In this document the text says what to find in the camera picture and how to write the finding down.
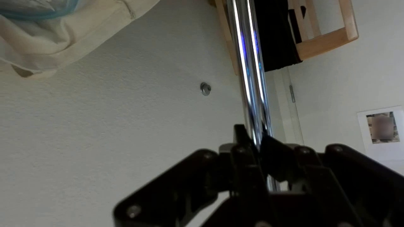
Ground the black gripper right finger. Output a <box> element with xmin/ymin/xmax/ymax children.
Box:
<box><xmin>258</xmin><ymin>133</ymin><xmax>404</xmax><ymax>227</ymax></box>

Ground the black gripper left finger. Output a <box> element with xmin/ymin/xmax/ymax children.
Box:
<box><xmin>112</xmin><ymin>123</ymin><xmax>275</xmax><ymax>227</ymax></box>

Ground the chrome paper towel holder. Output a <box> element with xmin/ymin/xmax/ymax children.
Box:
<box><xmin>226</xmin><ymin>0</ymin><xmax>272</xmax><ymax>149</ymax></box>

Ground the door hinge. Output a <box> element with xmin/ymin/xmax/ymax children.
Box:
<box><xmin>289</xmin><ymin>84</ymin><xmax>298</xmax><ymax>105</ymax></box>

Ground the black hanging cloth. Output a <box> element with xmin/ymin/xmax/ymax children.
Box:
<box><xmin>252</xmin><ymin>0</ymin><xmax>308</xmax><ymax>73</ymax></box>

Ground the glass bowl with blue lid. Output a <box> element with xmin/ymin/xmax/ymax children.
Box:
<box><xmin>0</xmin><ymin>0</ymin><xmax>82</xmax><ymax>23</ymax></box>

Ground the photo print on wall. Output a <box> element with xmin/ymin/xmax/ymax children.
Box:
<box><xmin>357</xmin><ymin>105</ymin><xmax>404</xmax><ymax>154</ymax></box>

########

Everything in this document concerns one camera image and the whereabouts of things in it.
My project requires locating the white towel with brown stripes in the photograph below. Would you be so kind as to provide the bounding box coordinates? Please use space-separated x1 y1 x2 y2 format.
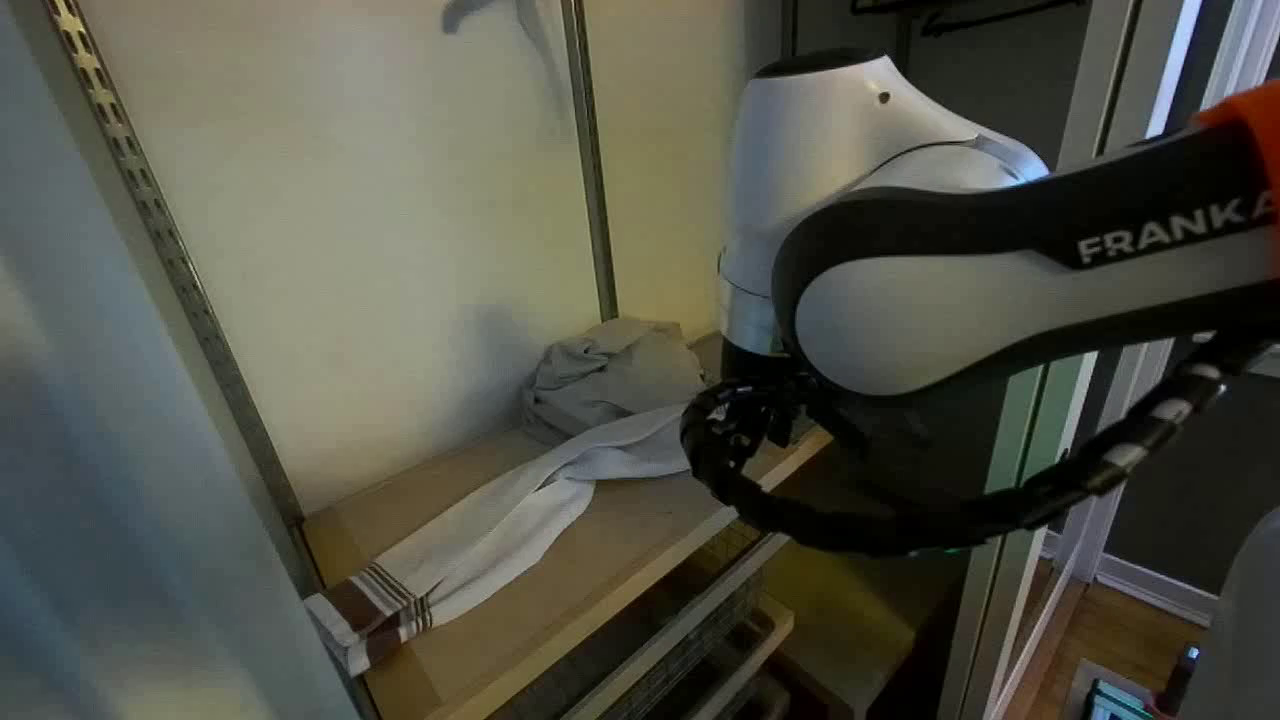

########

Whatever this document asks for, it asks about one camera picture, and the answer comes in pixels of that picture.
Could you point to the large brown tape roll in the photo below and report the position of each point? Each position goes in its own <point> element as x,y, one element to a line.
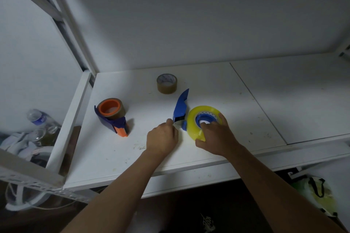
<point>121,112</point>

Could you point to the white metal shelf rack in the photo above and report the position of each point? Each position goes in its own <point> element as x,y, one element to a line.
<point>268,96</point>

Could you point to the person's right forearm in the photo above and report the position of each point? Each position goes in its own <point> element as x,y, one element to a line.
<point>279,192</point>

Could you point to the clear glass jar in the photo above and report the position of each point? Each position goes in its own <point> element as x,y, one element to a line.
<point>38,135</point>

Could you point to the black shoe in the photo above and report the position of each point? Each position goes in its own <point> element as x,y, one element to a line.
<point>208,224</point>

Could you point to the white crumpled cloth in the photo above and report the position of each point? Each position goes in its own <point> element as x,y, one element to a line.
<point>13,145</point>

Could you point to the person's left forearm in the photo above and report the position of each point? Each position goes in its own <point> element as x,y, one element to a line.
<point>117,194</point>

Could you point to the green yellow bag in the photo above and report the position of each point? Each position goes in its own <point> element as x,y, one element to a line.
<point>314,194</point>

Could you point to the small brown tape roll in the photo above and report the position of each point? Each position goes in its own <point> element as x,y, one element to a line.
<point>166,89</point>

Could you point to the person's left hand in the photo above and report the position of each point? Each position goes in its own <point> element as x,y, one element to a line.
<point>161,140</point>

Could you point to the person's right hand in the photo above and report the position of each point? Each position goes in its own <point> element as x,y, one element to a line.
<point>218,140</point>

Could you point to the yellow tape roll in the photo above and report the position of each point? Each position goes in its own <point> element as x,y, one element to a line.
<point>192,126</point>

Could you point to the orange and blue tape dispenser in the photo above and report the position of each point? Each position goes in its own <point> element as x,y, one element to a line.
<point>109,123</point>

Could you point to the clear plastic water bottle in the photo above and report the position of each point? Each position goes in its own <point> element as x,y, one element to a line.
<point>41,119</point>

########

Activity
Copy every line in the records above that contains the word "below".

Result of the exercise
My project requires locating the white towel with brown stripes in the photograph below. Would you be so kind as to provide the bounding box coordinates? Please use space-separated x1 y1 x2 y2 format.
Could you point to the large brown tape roll in the photo below and report the position of each point? Each position goes in its own <point> element as x,y, one element to a line.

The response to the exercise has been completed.